■ **SOURCE DATA**
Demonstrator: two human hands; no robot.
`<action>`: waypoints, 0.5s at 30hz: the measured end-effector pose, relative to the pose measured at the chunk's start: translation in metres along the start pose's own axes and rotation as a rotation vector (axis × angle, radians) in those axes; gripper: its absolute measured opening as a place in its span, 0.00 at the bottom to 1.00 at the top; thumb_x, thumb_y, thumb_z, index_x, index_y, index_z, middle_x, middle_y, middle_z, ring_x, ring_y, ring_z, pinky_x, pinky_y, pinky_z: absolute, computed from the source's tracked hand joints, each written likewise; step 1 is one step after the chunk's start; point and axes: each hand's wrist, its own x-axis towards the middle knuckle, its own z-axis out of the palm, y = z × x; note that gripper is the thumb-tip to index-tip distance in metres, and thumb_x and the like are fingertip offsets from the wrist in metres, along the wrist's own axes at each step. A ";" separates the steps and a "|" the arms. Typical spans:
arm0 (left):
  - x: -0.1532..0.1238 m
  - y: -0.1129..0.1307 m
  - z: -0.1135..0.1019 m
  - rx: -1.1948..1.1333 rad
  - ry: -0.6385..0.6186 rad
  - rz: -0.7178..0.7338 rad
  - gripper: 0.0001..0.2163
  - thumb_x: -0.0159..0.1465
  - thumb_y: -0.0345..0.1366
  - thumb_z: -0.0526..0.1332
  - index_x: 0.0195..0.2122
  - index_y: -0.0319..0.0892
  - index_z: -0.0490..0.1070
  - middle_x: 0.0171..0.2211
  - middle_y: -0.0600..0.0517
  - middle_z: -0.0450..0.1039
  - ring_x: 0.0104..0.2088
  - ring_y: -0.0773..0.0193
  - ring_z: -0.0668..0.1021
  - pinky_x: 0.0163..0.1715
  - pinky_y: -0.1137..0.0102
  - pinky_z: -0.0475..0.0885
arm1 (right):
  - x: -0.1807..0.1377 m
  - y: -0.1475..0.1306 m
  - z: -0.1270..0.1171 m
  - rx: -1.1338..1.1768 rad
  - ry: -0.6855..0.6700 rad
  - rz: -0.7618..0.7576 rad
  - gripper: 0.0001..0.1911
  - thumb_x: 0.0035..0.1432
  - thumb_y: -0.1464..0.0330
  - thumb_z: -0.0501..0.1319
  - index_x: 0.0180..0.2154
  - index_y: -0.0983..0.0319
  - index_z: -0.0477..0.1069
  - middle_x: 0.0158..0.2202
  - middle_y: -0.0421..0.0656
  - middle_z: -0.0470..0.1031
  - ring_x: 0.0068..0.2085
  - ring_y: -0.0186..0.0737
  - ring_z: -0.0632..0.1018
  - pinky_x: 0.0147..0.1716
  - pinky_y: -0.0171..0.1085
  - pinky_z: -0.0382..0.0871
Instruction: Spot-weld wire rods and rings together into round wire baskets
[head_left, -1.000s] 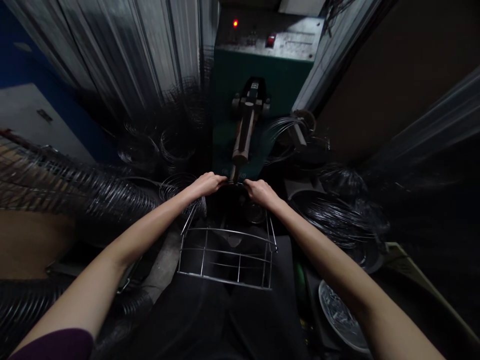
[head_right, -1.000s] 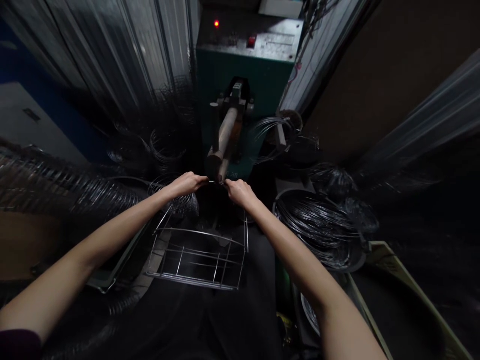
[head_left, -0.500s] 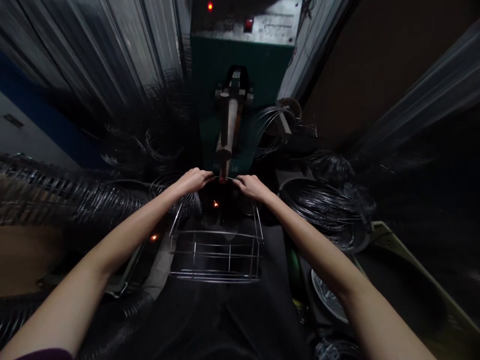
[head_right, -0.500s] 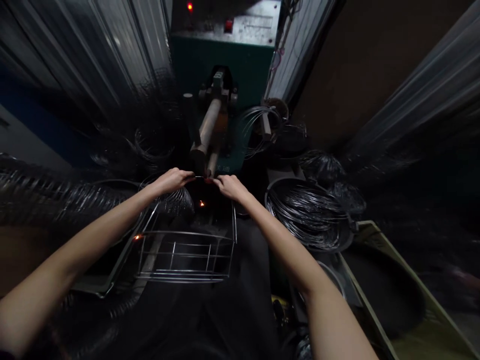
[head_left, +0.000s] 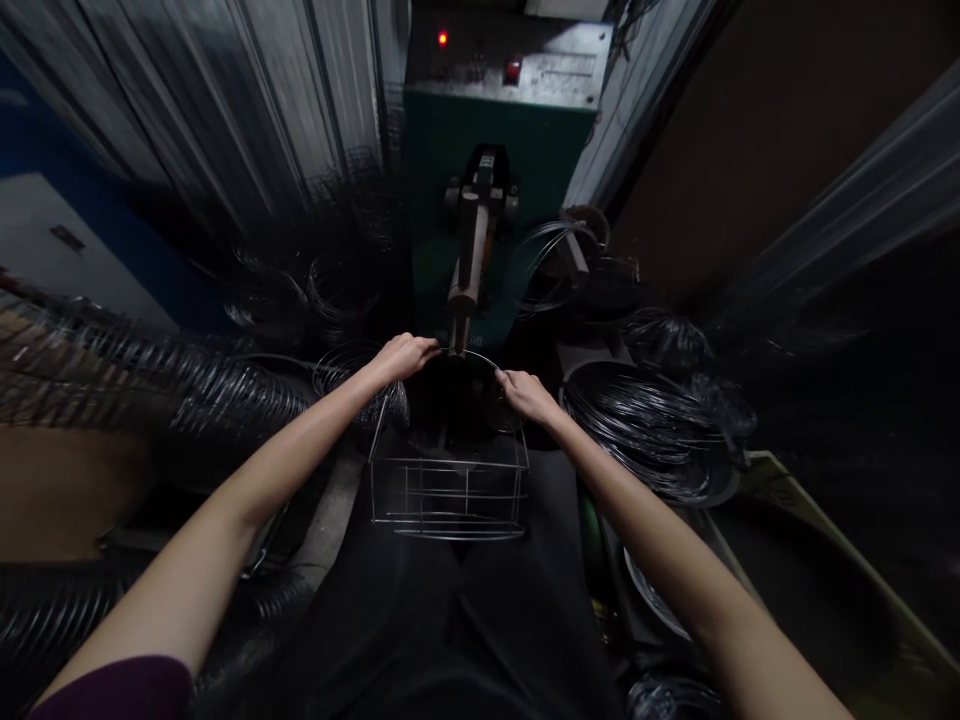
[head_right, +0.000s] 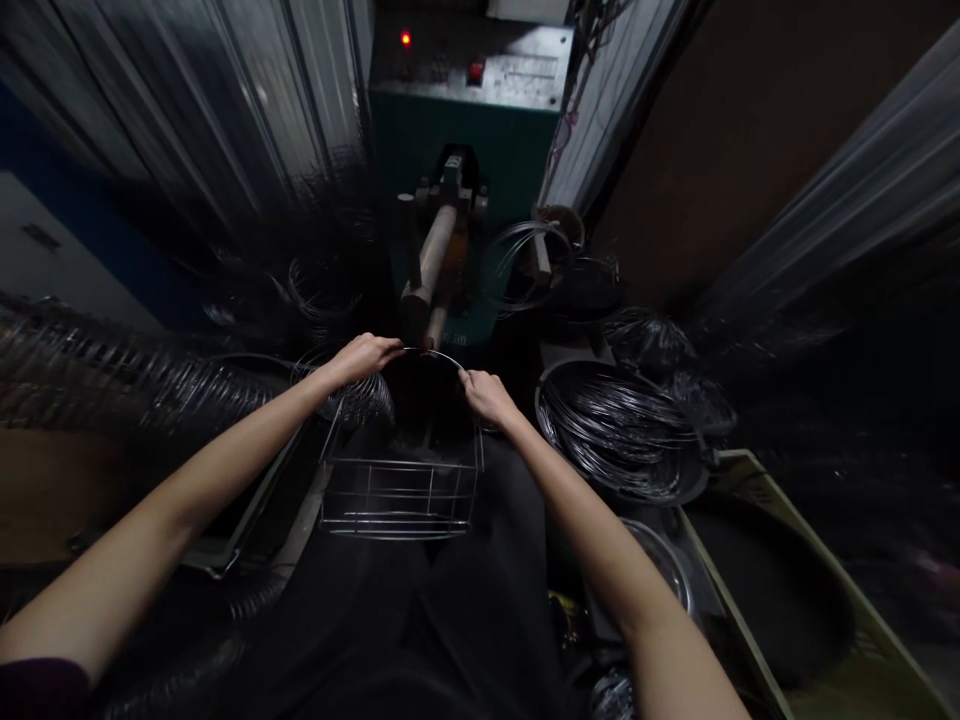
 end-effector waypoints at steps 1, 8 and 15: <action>0.000 0.001 0.000 -0.008 -0.006 -0.007 0.15 0.66 0.43 0.50 0.43 0.45 0.73 0.33 0.49 0.77 0.29 0.64 0.75 0.30 0.74 0.62 | -0.001 -0.001 0.000 0.000 0.000 -0.001 0.23 0.68 0.62 0.40 0.34 0.63 0.70 0.35 0.47 0.76 0.37 0.39 0.76 0.33 0.31 0.58; -0.048 -0.014 -0.003 -0.482 0.097 -0.049 0.18 0.65 0.48 0.51 0.44 0.43 0.73 0.30 0.51 0.75 0.30 0.64 0.75 0.33 0.73 0.65 | -0.026 0.000 0.020 0.100 0.154 -0.115 0.20 0.67 0.63 0.42 0.31 0.61 0.67 0.26 0.42 0.72 0.28 0.36 0.73 0.30 0.32 0.58; -0.187 -0.004 0.090 -1.625 0.199 -0.707 0.19 0.57 0.46 0.63 0.37 0.32 0.73 0.28 0.44 0.75 0.27 0.62 0.77 0.31 0.70 0.71 | -0.065 0.033 0.032 0.230 0.616 -0.137 0.19 0.64 0.60 0.42 0.30 0.61 0.65 0.18 0.39 0.62 0.19 0.35 0.66 0.23 0.33 0.54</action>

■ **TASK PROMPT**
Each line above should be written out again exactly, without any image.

■ **REPLY**
Demonstrator: two human hands; no robot.
`<action>`: waypoints, 0.5s at 30hz: the measured end-effector pose, relative to the pose measured at the chunk's start: translation in metres along the start pose's own axes and rotation as a rotation vector (axis × angle, radians) in those axes; gripper: its absolute measured opening as a place in its span, 0.00 at the bottom to 1.00 at the top; thumb_x, thumb_y, thumb_z, index_x, index_y, index_z, middle_x, middle_y, middle_z, ring_x, ring_y, ring_z, pinky_x, pinky_y, pinky_z: absolute, computed from the source's tracked hand joints, each written likewise; step 1 is one step after the chunk's start; point and axes: each hand's wrist, its own x-axis towards the middle knuckle, its own z-axis out of the palm, y = z × x; note that gripper is the thumb-tip to index-tip distance in metres, and thumb_x and the like are fingertip offsets from the wrist in metres, along the wrist's own axes at each step. A ";" separates the steps and a "|" the arms. Typical spans:
arm0 (left):
  - x: -0.1532..0.1238 m
  - y: -0.1129..0.1307 m
  - z: -0.1135..0.1019 m
  - rx: -1.1948..1.1333 rad
  - ry: -0.6385..0.6186 rad
  - rz: -0.7178..0.7338 rad
  - gripper: 0.0001..0.2163
  - thumb_x: -0.0159..0.1465
  - thumb_y: -0.0345..0.1366
  - thumb_z: -0.0526..0.1332
  - index_x: 0.0195..0.2122
  - index_y: -0.0319..0.0892
  - index_z: -0.0490..0.1070
  - middle_x: 0.0171..0.2211
  - middle_y: -0.0600..0.0517
  - middle_z: -0.0450..0.1039
  - ring_x: 0.0104..0.2088
  - ring_y: -0.0773..0.0193
  - ring_z: -0.0668..0.1021
  - pinky_x: 0.0163..0.1715
  - pinky_y: -0.1137..0.0102
  - pinky_z: -0.0475..0.0885
arm1 (right):
  - x: -0.1807..0.1377 m
  - y: -0.1475..0.1306 m
  - z: -0.1270..0.1171 m
  - rx: -1.1338..1.1768 rad
  - ry: -0.6855..0.6700 rad
  - rz: -0.7618..0.7576 rad
  - gripper: 0.0001..0.1911
  - thumb_x: 0.0035..0.1432
  - thumb_y: -0.1464..0.0330
  - thumb_z: -0.0501..0.1319
  - index_x: 0.0180..0.2154
  - index_y: -0.0983..0.0319
  - index_z: -0.0477..0.1069
  - middle_x: 0.0158..0.2202
  - middle_y: -0.0421..0.0656
  - middle_z: -0.0470..0.1031
  - ring_x: 0.0068..0.2085
  - ring_y: -0.0186..0.0737
  - ring_z: -0.0632..0.1018
  - pinky_x: 0.0147..0.1716
  - pinky_y: -0.0171..0.1085
  - pinky_z: -0.0382..0.0871
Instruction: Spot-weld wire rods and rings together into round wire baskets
[head_left, -1.000s] 
[head_right, -1.000s] 
[head_left, -0.500s] 
[head_right, -0.500s] 
[head_left, +0.000s] 
[head_right, +0.000s] 
 end-effector waypoints at steps 1, 8 and 15: <action>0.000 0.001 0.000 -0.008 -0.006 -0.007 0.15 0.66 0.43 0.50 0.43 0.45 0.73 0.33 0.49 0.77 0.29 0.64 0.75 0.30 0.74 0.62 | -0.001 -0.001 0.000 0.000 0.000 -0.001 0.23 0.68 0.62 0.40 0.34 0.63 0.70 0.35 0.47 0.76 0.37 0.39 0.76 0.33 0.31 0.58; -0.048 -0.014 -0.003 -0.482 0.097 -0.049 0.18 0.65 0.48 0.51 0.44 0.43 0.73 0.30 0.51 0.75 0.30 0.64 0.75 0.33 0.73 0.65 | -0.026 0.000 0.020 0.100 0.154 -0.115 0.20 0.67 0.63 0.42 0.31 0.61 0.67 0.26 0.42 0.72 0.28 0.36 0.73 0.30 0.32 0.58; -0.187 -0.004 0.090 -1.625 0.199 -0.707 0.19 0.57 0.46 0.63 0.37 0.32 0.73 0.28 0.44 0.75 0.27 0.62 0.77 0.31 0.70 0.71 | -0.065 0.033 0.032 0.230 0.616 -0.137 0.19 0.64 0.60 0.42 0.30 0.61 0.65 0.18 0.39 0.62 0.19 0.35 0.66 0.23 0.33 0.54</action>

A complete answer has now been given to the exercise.